Where he was born, what was his true name or age, whether on any
given occasion he was speaking less than lies, and what was the
ultimate object of his words and deeds,--at these things no one even
guessed. That his conscience was ever clean, that his dirty face
once masked no vile or petty plots for evil in the brain behind,
that at some past period he was a child,--these things it would have
tasked the strongest faith to realize.
He was not so unpopular with children as the miller's man.

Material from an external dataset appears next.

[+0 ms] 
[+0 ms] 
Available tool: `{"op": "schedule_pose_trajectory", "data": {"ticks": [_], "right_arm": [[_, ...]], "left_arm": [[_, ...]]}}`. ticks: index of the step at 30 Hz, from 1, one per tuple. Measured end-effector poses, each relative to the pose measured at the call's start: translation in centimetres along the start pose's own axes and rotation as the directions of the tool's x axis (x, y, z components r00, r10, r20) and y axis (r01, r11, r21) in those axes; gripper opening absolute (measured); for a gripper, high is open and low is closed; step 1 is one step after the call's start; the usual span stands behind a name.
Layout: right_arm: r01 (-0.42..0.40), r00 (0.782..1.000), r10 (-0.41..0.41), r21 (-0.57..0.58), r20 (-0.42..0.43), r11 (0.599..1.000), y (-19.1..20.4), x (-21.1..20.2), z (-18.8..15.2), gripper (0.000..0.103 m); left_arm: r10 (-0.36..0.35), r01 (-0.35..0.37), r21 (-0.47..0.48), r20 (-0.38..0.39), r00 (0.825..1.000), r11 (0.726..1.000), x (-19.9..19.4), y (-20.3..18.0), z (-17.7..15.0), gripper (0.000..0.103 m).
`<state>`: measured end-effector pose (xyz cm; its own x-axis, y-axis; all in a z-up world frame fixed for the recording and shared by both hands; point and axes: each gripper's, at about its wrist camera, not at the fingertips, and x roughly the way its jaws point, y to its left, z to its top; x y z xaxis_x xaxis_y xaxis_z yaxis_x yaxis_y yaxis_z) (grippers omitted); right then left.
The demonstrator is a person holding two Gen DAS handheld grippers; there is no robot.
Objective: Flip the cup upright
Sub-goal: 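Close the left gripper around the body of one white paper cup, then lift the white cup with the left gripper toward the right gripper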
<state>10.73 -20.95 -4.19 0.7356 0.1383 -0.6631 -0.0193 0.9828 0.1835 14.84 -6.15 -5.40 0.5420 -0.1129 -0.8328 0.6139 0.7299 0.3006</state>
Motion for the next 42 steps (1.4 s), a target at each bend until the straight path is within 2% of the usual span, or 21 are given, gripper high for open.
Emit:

The instinct of children is like the instinct of dogs, very true and
delicate as a rule. But dogs, from Cerberus downwards, are liable
to be biassed by sops. And four paper-covered sails, that twirl
upon the end of a stick as the wind blows, would warp the better
judgment of most little boys, especially (for a bargain is more
precious than a gift) when the thing is to be bought for a few old
bones.
Jan was a little afraid of the Cheap Jack, but he liked his
whirligigs. They went when the mill was going, and sometimes when
the mill wouldn't go, if you ran hard to make a breeze.
But it so happened that the first day on which the Cheap Jack came
round after Jan had begun to learn his letters, he brought forth
some wares which moved Jan's feelings more than the whirligigs did.
"Buy a nice picter, marm?" said the Cheap Jack to Mrs. Lake, who,
with the best intentions not to purchase, felt that there could be
no harm in seeing what the man had got.
"You shall have 'Joseph and his Bretheren' cheap," roared the
hunchback, becoming more pressing as the windmiller's wife seemed
slow to be fascinated, and shaking "Joseph and his Brethren," framed
in satin-wood, in her face, as he advanced upon her with an almost
threatening air. "Don't want 'em? Take 'Antony and Cleopatterer.'
It's a sweet picter. Too dear? Do you know what sech picters costs
to paint? Look at Cleopatterer's dress and the jewels she has on.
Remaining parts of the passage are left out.